Task to complete
Each line from the top of the listing through the one holding "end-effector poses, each" should be restated word for word, with nothing added and no pictures.
....................
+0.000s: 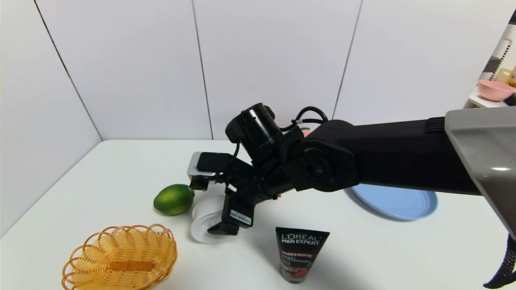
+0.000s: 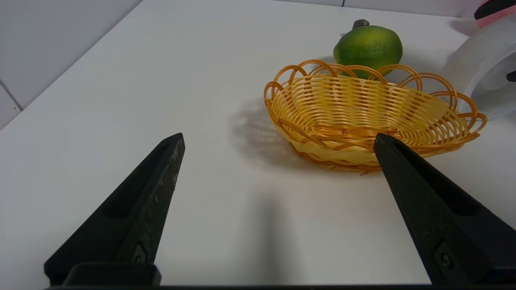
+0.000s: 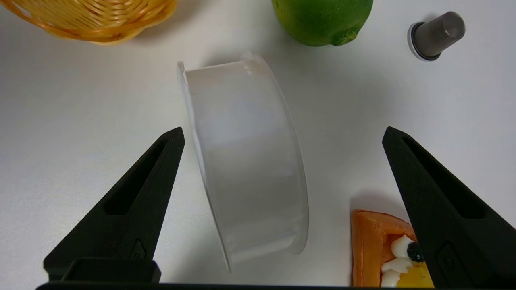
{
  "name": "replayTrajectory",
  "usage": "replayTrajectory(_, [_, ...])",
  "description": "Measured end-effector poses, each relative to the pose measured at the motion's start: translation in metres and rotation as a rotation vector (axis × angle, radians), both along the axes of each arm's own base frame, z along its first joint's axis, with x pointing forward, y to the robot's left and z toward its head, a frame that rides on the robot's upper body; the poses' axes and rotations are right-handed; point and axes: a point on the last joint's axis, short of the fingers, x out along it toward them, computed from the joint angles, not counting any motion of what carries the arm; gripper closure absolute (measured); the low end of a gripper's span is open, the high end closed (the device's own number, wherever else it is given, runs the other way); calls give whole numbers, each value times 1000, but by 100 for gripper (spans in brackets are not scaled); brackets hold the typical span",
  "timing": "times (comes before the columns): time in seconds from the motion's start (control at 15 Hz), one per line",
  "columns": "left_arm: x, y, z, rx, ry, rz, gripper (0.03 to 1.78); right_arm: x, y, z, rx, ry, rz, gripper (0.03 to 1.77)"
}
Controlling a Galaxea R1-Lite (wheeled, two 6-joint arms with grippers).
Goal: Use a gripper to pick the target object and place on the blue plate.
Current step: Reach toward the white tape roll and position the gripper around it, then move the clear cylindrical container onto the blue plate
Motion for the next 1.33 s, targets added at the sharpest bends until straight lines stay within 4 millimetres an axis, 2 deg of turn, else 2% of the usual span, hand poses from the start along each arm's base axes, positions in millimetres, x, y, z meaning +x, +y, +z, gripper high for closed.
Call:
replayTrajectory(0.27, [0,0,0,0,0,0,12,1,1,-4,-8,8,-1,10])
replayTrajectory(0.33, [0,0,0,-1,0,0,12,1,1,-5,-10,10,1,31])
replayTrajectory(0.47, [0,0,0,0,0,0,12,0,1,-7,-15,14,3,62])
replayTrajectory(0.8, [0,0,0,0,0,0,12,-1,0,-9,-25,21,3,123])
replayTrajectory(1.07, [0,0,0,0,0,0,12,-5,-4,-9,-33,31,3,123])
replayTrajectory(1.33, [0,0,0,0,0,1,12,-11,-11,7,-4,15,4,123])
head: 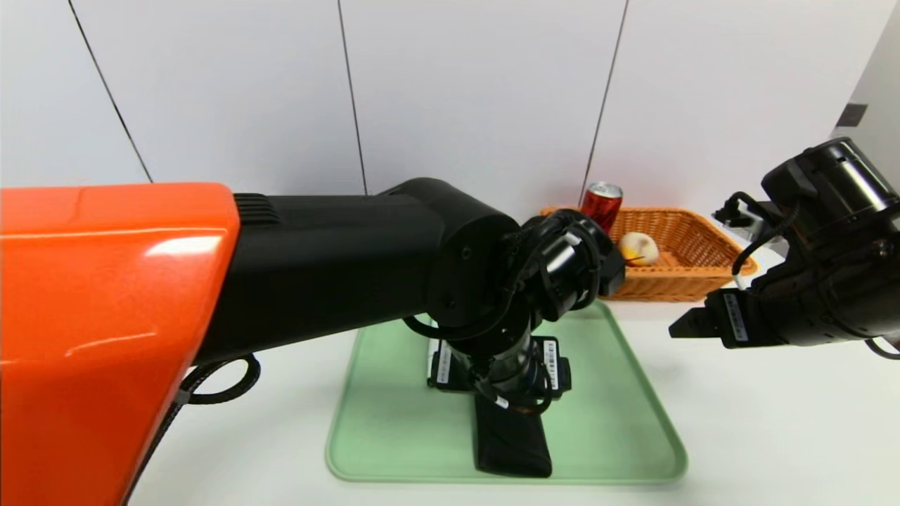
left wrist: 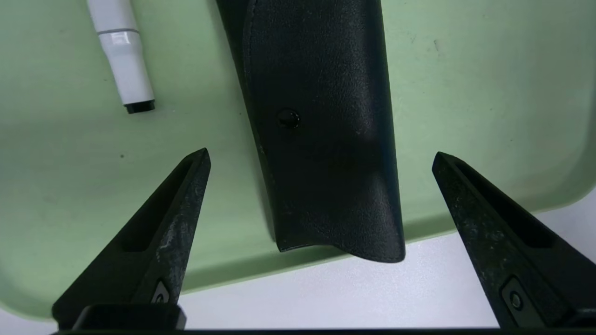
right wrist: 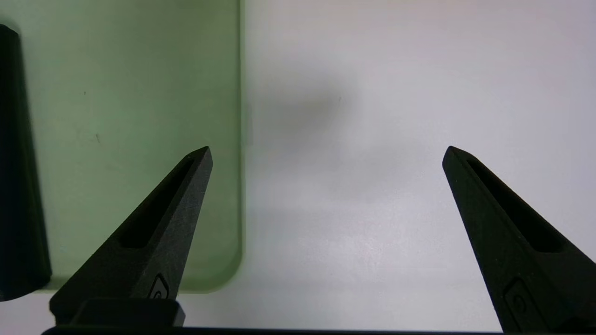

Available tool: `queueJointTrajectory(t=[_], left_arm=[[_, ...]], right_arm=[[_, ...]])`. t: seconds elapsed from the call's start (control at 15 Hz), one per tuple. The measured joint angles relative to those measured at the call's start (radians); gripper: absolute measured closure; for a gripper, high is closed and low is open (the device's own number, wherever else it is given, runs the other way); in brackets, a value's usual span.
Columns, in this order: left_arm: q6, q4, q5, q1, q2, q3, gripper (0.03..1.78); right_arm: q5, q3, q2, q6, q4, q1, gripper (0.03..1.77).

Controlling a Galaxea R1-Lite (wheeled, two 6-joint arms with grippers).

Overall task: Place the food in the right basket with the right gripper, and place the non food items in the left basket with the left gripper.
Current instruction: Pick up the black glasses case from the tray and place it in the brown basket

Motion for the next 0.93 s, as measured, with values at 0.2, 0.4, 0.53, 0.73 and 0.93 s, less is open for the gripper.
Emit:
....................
Response to this task
+0.000s: 
+0.000s: 
+0.000s: 
{
  "name": "replayTrajectory",
  "usage": "replayTrajectory(_, [_, ...])",
  "description": "Measured end-effector poses, each relative to the pose measured at the motion's start: translation in metres and rotation as a rotation vector (axis × angle, radians), both along the axes of each arm's own base frame, z along its first joint's axis, with x pointing forward, y to the robot's left and z toward its head, a frame that rides on the robot's upper body; the poses' axes and rotations are right-handed; point and axes: a point on the last joint's axis, short of the fingers, x out along it toward them, computed from the joint angles, not counting any motion of what carries the arm; gripper closure absolute (measured); the low end of a gripper's span is open, the high end closed (the device's own number, wherever else it is given, runs the other way); calls give whole numbers, each value times 1000, but by 100 for gripper (spans in brackets are not scaled); brackets hold the typical span",

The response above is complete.